Anik Maslachah Dewan Jatim Kritisi PSBB Tahap 3
Anik Maslachah Dewan Jatim Kritisi PSBB Tahap 3
Anik Maslachah : Dewan Jatim Kritisi PSBB Tahap 3
Pelaksanaan Pembatasan Sosial Berskala Besar (PSBB) tahap 3 mendapat kritik Wakil Ketua DPRD Jawa Timur, Selasa (26/5). Sebab masih tingginya jumlah penderita covid-19, membuat tahapan PSBB sebelumnya tidak efektif.
Wakil ketua DPRD Jawa Timur, Anik Maslachah menjelaskan agar pemerintah lebih memperketat lagi penjagaan, sweping dan penegakakan sangsi. "Harus lebih diperketat penjagaan dengan penegakan sangsi," tandas Anik Maslachah.
Politisi PKB ini menambahkan memperbanyak PCR test pada semua komunitas, baik pabrik, masjid, mushollah. "Bila hasilnya reaktif, dilanjut swab dan langsung tracking secara cepat pada keluarganya," kata dia.
Lanjut Anik Maslachah, bila hasil swab positif, langsung masuk rumah sakit rujukan atau darurat. "Jangan isolasi mandiri, karena selama ini tidak efektif," tutur dia.
Sementara itu pelaksanaan Pembatasan Sosial Berskala Besar (PSBB) Surabaya Raya jilid II, Provinsi Jawa Timur kasus terkonfirmasi positif covid-19 di Indonesia dengan penambahan sebanyak 233 kasus baru. “Hari ini kasus yang terkonfirmasi positif covid-19 di Jatim ada tambah sebanyak 233 kasus baru sehingga total ada 3.875 kasus positif covid-19 di Jatim. Dari jumlah tersebut, sebanyak 2.839 orang (77,95%) masih dirawat, 506 orang (13,06%) dinyatakan sudah sembuh dan 303 orang (7,82%) yang meninggal dunia,” kata Gubernur Jatim Khofifah Indar Parawansa.

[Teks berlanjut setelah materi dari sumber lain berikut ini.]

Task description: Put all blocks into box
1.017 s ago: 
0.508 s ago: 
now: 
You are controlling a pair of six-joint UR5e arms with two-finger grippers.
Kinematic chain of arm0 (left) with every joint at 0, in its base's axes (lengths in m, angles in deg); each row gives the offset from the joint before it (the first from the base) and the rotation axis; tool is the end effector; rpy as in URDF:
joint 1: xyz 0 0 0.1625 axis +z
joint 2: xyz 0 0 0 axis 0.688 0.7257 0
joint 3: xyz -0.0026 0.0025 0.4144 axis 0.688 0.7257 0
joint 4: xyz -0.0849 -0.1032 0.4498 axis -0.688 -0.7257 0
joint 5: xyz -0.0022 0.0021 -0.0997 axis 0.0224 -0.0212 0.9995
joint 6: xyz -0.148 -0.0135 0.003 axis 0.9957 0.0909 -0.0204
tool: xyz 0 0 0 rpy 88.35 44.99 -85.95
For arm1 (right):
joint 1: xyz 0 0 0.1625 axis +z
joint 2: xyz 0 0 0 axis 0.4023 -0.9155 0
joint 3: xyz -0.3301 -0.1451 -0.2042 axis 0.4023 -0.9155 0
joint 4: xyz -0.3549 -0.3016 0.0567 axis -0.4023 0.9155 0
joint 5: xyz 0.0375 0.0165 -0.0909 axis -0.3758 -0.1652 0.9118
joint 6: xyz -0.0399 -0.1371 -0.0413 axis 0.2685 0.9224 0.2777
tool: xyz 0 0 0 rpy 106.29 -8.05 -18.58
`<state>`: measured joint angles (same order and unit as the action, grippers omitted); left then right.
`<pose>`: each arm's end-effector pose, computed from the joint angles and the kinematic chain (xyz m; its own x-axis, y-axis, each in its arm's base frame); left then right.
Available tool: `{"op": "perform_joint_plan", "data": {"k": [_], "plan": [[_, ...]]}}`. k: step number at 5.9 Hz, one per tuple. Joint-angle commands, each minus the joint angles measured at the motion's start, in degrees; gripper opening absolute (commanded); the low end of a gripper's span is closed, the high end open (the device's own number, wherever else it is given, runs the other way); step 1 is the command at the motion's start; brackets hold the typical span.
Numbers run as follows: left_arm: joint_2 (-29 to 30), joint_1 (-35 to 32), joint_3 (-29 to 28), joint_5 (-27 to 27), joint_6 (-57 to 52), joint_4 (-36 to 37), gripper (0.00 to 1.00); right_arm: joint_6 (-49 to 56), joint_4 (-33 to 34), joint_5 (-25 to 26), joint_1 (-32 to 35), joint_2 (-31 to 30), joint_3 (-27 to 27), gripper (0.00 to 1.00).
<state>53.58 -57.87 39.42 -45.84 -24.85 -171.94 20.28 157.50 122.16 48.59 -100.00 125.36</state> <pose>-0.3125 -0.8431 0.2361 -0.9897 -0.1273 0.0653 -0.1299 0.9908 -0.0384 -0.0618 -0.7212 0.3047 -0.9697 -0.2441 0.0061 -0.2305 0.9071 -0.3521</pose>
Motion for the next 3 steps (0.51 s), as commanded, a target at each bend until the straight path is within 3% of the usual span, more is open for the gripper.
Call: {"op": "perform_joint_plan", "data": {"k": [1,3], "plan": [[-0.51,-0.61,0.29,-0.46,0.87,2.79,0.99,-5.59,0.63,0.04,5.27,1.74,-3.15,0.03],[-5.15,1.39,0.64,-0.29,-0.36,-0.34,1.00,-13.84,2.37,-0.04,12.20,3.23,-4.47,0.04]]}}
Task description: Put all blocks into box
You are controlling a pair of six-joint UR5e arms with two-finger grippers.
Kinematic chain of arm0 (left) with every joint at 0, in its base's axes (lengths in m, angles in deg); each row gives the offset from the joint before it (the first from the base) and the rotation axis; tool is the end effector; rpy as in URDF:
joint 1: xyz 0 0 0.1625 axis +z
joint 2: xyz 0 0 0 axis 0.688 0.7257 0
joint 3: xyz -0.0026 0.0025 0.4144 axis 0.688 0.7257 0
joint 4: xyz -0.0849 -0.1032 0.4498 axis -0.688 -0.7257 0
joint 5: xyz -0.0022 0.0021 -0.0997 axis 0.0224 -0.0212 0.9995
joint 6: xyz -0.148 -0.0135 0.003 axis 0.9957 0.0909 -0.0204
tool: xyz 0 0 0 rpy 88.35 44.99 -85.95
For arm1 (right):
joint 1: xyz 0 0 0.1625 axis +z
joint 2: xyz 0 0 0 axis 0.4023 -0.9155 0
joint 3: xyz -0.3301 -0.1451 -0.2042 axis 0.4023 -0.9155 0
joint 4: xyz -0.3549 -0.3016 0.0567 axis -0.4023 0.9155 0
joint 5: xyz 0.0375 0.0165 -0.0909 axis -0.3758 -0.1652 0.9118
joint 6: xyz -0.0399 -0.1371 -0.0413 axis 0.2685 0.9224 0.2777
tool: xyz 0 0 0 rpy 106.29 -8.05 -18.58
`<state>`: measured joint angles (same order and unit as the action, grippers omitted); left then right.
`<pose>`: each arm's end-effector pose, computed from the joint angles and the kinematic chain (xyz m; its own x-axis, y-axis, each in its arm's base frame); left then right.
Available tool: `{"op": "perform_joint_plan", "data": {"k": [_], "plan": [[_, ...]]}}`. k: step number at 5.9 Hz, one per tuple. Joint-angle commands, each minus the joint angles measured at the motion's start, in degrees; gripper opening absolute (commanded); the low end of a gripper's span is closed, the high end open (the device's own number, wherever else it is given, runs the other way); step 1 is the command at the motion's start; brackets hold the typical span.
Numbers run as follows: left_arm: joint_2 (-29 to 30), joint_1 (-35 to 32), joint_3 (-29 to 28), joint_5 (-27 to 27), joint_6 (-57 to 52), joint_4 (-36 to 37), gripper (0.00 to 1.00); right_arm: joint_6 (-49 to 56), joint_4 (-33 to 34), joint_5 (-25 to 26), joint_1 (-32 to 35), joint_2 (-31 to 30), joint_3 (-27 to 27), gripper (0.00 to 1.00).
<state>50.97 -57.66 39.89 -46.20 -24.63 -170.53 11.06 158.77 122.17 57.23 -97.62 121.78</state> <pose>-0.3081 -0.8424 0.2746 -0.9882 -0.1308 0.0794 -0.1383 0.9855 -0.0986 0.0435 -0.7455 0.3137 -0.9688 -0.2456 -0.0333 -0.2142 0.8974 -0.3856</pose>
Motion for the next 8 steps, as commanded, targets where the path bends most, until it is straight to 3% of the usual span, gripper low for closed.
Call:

Menurut orang nomor satu di Pemprov Jatim, penambahan kasus baru yang terkonfirmasi positif masih didominasi Kota Surabaya sebanyak 120 kasus, disusul Sidoarjo 30 kasus, Tuban 20 kasus, Kota Kediri 13 kasus, Lamongan 7 kasus, Kab Probolinggo 6 kasus, Bojonegoro 6 kasus, Gresik 6 kasus, Kab Mojokerto 5 kasus, lumajang 4 kasus, Jombang 4 kasus, Magetan 4 kasus, KOta Probolinggo 3 kasus, Trenggalek 2 kasus, Banyuwangi 1 kasus, Nganjuk 1 kasus, Pamekaan 1 kasus dan Kab Pasuruan 1 kasus.
“Kita juga bersyukur karena hari ini pasien yang sembuh bertambah 17 orang yakni 9 dari Surabaya, 2 dari Gresik, 2 dari Kab Probolinggo, 1 dari Jember, 1 dari Kab Kediri, 1 dari Trenggalek, dan 1 dari Sampang. Namun kita turut berduka karena yang meninggal bertambah 9 orang yakni 5 dari Surabaya, 2 dari Sidoarjo, 1 dari Nganjuk dan 1 dari Lamongan,” ungkap Khofifah.